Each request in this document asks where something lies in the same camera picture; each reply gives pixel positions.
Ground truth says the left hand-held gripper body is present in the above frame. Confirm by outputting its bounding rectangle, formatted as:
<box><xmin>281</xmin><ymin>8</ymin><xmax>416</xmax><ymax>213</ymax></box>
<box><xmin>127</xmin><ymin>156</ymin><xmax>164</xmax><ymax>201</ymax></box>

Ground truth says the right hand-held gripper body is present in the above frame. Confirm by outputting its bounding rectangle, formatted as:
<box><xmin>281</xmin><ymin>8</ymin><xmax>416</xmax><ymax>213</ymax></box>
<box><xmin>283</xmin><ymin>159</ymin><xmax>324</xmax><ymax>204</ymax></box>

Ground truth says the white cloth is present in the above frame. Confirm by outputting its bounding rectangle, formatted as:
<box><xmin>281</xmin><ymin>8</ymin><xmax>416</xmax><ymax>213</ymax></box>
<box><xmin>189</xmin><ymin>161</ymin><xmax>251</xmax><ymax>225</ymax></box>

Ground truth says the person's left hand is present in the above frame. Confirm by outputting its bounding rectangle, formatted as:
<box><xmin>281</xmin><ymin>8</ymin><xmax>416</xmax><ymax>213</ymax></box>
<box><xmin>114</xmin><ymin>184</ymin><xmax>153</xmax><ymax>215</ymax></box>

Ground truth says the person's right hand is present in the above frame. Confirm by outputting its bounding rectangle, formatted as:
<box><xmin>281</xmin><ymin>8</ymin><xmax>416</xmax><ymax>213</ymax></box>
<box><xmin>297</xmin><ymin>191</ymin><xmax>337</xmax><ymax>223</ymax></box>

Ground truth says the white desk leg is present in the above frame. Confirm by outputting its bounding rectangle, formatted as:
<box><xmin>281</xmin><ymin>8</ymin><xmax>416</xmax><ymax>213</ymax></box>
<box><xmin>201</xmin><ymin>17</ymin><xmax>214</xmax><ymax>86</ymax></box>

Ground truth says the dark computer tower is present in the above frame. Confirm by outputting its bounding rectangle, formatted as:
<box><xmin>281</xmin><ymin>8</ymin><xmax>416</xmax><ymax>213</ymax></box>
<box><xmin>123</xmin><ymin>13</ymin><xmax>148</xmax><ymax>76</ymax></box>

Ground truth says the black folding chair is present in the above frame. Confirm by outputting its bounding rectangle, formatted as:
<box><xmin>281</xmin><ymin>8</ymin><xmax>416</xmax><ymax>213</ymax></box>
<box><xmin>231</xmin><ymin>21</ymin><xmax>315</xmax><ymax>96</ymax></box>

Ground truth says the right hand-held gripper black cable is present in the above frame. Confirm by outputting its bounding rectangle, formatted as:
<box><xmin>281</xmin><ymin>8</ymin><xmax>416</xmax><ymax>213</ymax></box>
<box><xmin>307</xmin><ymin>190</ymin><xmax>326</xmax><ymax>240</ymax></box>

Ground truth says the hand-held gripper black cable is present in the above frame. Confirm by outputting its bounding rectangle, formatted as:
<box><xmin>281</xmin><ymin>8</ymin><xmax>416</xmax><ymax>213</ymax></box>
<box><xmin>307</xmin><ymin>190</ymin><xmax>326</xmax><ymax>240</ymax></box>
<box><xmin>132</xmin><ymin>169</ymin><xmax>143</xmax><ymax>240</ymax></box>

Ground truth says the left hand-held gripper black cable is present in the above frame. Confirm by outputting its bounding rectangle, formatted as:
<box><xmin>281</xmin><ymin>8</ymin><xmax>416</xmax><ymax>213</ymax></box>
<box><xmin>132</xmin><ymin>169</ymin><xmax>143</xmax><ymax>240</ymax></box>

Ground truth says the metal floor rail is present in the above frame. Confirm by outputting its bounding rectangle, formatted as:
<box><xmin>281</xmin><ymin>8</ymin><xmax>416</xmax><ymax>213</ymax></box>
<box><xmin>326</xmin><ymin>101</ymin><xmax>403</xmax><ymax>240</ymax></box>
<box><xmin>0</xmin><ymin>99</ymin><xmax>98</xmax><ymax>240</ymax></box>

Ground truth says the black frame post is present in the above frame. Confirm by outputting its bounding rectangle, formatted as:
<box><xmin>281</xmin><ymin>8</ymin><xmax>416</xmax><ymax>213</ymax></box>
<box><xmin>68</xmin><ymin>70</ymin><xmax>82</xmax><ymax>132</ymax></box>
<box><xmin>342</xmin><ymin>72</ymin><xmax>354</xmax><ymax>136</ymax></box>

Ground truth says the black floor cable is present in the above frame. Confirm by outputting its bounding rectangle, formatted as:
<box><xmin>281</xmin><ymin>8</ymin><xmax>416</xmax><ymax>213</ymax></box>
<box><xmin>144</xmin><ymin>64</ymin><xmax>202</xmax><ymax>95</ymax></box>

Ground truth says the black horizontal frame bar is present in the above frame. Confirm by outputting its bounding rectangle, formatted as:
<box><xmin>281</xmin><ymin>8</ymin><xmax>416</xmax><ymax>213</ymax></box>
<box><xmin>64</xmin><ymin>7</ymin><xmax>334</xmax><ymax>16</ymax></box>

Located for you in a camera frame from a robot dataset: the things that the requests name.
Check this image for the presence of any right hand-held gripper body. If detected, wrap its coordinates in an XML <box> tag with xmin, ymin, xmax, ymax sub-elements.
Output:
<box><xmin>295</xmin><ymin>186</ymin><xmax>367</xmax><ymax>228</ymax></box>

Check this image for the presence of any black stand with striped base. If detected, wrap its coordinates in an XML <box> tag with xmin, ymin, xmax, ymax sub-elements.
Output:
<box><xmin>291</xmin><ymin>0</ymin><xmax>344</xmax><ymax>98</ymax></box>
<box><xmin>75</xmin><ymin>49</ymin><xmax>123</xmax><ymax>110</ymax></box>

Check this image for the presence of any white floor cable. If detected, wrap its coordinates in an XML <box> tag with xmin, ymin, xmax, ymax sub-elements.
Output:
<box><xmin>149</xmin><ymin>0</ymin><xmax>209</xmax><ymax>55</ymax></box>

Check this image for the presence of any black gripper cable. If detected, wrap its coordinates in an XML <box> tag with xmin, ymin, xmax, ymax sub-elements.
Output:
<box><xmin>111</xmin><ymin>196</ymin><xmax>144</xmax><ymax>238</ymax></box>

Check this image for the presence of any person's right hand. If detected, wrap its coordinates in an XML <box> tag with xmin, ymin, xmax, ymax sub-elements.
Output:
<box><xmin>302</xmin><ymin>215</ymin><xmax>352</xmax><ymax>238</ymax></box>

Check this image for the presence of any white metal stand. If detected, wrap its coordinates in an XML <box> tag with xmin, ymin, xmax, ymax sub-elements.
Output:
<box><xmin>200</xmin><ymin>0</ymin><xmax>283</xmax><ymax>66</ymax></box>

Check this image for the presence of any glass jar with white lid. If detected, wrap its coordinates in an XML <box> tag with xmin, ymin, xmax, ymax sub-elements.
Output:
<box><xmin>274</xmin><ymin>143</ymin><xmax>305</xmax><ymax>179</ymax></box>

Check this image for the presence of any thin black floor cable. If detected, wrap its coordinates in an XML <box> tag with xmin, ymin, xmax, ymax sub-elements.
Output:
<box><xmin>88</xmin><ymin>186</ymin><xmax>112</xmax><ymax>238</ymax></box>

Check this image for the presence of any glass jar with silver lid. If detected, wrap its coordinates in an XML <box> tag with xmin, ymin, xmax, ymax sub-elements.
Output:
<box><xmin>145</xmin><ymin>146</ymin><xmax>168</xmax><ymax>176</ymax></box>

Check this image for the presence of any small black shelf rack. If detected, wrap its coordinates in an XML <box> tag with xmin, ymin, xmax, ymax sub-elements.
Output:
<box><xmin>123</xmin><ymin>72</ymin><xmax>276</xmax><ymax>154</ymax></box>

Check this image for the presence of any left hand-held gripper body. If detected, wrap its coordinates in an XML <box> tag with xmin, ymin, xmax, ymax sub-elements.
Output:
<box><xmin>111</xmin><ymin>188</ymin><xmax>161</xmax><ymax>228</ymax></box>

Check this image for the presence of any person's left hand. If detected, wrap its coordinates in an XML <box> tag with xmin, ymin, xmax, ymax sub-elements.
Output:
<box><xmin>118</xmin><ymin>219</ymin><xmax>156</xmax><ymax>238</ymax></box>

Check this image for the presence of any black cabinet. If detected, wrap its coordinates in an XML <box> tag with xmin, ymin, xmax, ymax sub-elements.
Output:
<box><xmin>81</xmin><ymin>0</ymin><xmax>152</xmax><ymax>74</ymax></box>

Instructions for the task: The lines to report are those in the material above that contain the word "metal"; copy every one of them.

Response area:
Ground truth says the metal floor rail is present in the above frame. Confirm by outputting its bounding rectangle, formatted as:
Check this image for the presence of any white metal stand. If detected, wrap its coordinates in an XML <box> tag with xmin, ymin, xmax, ymax sub-elements.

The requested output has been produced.